On Wed, 31 May 2000, Paul Rohr wrote:

> At 10:09 PM 5/31/00 -0500, sam th wrote:
> >The way it looks to me from the Abi side of the word importer is that wv
> >provides us with all the properties for a span at once. However, in HTML,
> >you have to deal with lots of messy inheritance. I don't think we should
> >assume that every file format we deal with will be as nice to our system
> >as wv is currently. But then again, maybe HTML is an exception.
>
> Bingo. Sounds like we've found the core issue.
>
> AFAICT, for most word processing formats (not just Word) you can easily
> determine all the properties of a span at once. Since they share this
> characteristic with AbiWord's internal format, doing the required mappings
> is tedious, but not usually that hard.
>
> By contrast, classic HTML definitely has "lots of messy inheritance" --
> which is what makes that importer somewhat harder to write. You have to
> keep track all of the goofy nesting situations.
>
> The necessary state machines to flatten nested markup really aren't that
> bad, though. For well-formed XHTML, essentially the transformation you're
> doing is just a tree-walking exercise:
>
> <B>one --> font-weight:bold
> <I>two</I> --> font-weight:bold; font-style:italic
> three</B> --> font-weight:bold
>
> However, you'll need a different state machine for classic HTML so that you
> can properly interpret format-toggling "messes" like this:
>
> <B>one --> font-weight:bold
> <I>two</B> --> font-weight:bold; font-style:italic
> three</I> --> font-style:italic
>
> Sounds to me like those importers are *exactly* where such code belongs, no?

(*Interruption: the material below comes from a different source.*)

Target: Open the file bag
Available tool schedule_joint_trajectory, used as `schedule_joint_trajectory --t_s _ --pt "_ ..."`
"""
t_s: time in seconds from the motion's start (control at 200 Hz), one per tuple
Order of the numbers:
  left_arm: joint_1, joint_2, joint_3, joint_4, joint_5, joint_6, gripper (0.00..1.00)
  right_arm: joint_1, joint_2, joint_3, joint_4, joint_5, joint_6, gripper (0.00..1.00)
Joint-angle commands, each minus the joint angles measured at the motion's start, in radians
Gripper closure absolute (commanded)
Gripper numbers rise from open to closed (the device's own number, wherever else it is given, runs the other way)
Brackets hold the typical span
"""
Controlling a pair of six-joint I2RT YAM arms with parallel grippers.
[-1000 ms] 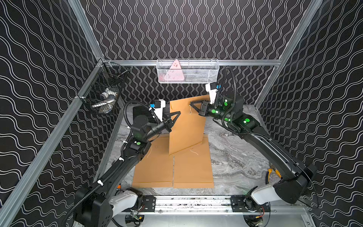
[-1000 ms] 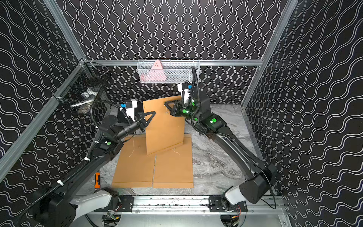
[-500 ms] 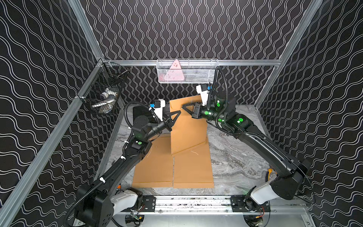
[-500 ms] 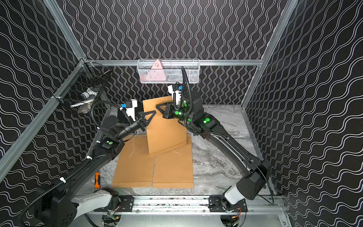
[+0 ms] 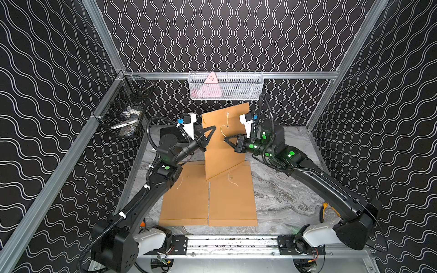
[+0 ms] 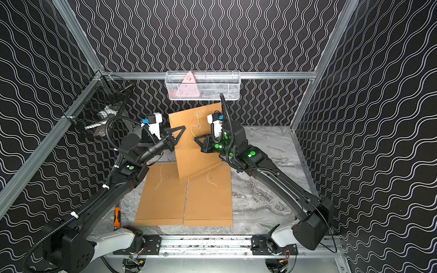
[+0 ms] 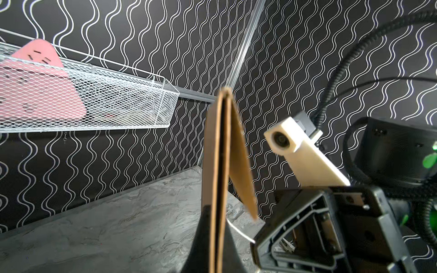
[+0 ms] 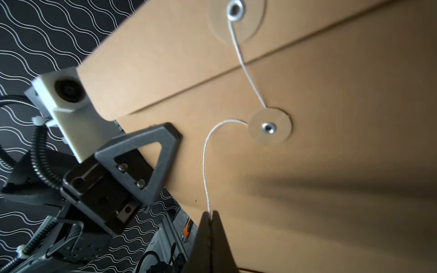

Well, I had never planned to implement HTML, as opposed to XHTML. I have
no desire to write that parser (and it would belong in the importer). But
the problem is that with your first example, the importer has to keep
track of the state of the formatting at any given point, which is
information that is avalible in the PT. This is why I think that a
controller class, as suggested by Jeff among others, is the best way to
handle this.

Now, if I had an insertion point while I was doing the importing, the PT
would be much easier to use (I could just use the sort of code FV_View
uses). I could then make changes to formatting, instead of just appending
further formatting. But the view maintains its own insertion point, not
the PT.

So the options I see are as follows:

1 - the importer could duplicate lots of FV_View functionality.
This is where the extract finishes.